MEXICO City Mexican police captured a suspected drug enforcer blamed for ordering the murder of the son of an eminent poet, which helped prompt national protests against the Government's drug war strategy, the authorities said Wednesday.
The federal police caught Julio de Jesus Radilla, 34, nicknamed "el negro" (the Black One), in the port of Coatzacoalcos of oil in the Gulf of Mexico where he was hiding, the regional police chief Luis Cardenas said to journalists.
Police said that sent Radilla of the hit men to kill the son of the poet Javier Sicilia and six other young men in March in the tourist town of Cuernavaca near Mexico City.
After the murder, Sicilia slammed the Government's campaign to break the drug cartels and launched a campaign to end the relentless violence, who made nearly 40,000 victims since President Felipe Calderon sent in the army at the end of 2006.
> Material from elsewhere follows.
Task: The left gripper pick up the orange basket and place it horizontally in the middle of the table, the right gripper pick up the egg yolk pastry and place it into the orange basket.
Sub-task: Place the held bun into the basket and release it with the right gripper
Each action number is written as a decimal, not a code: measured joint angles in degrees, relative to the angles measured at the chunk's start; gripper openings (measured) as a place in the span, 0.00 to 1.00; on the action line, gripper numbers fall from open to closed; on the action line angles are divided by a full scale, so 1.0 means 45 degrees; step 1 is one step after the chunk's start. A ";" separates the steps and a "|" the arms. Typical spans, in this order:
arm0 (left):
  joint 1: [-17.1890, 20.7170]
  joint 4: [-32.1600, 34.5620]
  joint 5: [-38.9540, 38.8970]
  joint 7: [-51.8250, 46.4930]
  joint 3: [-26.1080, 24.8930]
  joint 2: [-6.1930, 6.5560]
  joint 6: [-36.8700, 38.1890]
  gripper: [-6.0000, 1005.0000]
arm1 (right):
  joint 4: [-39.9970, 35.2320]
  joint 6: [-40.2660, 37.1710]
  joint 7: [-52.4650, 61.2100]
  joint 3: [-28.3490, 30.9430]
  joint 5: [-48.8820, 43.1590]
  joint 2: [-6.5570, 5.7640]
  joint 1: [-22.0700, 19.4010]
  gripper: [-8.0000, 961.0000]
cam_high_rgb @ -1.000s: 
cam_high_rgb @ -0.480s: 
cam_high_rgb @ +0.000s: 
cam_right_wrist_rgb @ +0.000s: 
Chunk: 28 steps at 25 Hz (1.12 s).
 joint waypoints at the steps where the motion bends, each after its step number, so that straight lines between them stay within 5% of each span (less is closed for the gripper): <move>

Sicilia became the face of the civil opposition to the war on drugs. He led thousands of people earlier this month a March on Mexico City against the ruthless massacre, one of the most important manifestations of the genus over the years.
Radilla is supposed to be a leader in the Pacific South, managed by the cartel agreement Hector Beltran Leyva, fight against the rivals for control of Cuernavaca and the strategic City resort of the Pacific of Acapulco.
Radilla arrest following arrest last week of Victor Valdez, nicknamed "El Gordo Varilla" (The Big Stick), Cuernavaca. He is accused of being the Commander at the agreement.